登录查看更多内容

Read websites' content using Python

Milad Firouzi

Senior Business Intelligence Developer at Teck Resources Limited

发布日期: 2020年1月13日

When I think of when it all started , I cannot remember the exact time , but as far as I can remember I have always loved AS Roma and I have always cheered them , laughed when the won and cried when they lost which was pretty often :D

Recently I was thinking to go through some sources and see what has really happened through these years , the quality of players through the years , have they risen or fallen down. What about the players who have been purchased or sold. Fortunately there are many website that keep these stats and they are all free to use but the problem is that you have to go through all the years or even all the players pages to get the data and you cannot have them in an integrated place like a database or even an excel sheet.

So here it struck my mind to use Python. There is a package in Python called Selenium which is a framework to automate test for web applications, but it is commonly used for web scrapping too.It is pretty straight forward all you have to do is to know a little HTML to tell it to go through many pages read the content and finally store them in an excel sheet for example.

We'll be using two python libraries. selenium and pandas. To install them simply run

pip install selenium pandas

In addition to this, you'll need a browser driver to simulate browser sessions. Since I am on chrome, we'll be using that for the walk-through.

You can download the chrome drive here and save somewhere in the project.

Getting started

from selenium import webdriver
import pandas as pd
import re
import unidecode




browser = webdriver.Chrome("C:\\Users\\Milad\\PycharmProjects\\TransferMarkt\\driver\\chromedriver.exe")

browser.maximize_window()

now we have an instance of the driver and we open a browser to start.

I have defined a function to convert many players positions into main 4 positions.

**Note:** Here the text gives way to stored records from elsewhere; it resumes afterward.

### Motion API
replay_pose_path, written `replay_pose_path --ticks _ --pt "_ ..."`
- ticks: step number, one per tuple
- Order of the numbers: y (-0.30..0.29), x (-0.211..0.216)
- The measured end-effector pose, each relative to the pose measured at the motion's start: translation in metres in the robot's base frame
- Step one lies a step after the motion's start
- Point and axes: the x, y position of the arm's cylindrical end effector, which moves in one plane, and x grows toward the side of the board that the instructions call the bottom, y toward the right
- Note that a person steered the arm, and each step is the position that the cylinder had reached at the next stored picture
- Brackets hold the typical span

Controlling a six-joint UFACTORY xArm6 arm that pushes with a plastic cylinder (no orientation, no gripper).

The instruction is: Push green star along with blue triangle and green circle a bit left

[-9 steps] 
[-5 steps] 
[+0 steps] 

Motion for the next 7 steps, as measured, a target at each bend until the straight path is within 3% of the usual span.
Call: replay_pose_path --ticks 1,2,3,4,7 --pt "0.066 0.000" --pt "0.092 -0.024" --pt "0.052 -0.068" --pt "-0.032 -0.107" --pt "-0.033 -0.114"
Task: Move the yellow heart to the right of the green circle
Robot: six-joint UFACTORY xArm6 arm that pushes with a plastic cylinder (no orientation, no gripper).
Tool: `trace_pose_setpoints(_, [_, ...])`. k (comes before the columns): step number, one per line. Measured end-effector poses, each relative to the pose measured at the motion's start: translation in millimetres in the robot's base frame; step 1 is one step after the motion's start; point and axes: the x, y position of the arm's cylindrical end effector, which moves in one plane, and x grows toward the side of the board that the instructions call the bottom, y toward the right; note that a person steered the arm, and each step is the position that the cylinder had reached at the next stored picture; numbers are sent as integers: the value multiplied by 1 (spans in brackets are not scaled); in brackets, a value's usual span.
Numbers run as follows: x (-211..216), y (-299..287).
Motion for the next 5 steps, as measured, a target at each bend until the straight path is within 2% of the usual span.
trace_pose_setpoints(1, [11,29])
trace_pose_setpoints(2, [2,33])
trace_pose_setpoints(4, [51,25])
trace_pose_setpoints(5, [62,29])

def get_player_line(argument):
    switcher = {
        'Goalkeeper': "Goal",
        'Centre-Back' : "Defence",
        'Left-Back' : "Defence",
        'Right-Back': "Defence",
        'Attacking Midfield': "Midfield",
        'Central Midfield': "Midfield",
        'Defensive Midfield' : "Midfield",
        'Left Midfield' : "Midfield",
        'Right Midfield': "Midfield",
        'Left Winger' : "Forward",
        'Right Winger': "Forward",
        'Second Striker': "Forward",
        'Centre-Forward' : "Forward"
    }

    return switcher.get(argument)

Now it is time to define the team and the data-set in which we want to save the data.

Club = "AS Roma"
Country = "Italy"


df = pd.DataFrame(columns=['Country','Club','Season','player_name','player_position' , 'player_line','player_age','player_nationality' , 'player_value'])

If you check the Transfermarkt website and find players detail for a team in each season you see that the link format is a constant link with year number changed

https://www.transfermarkt.us/as-roma/startseite/verein/12?saison_id=2018

so you can change the ending year number and browse the season that you want, so we continued by writing a for loop to browse the last 15 seasons.

for i in range(15):
    browser.get('https://www.transfermarkt.co.uk/as-roma/startseite/verein/12?saison_id={}'.format(2019-i))

After opening the web page you like the best trick is to find the element that you are looking for by finding a constant id in the pages elements and go down its tree like structure.

Here we find the table which contains players detail and get the length of the table in order to write another loop in which we browse each player on by one in each round of the second loop

players_table_count = len(browser.find_elements_by_xpath(
        '//*[@id="yw1"]/table/tbody/tr'))

    Season = 2019-i

for j in range(players_table_count):
        player_name_path = '//*[@id="yw1"]/table/tbody/tr[' + (j+1).__str__() + \
                 ']/td[2]'
        player_name_position = browser.find_element_by_xpath(player_name_path).text


        player_name = unidecode.unidecode(player_name_position.split("\n")[0])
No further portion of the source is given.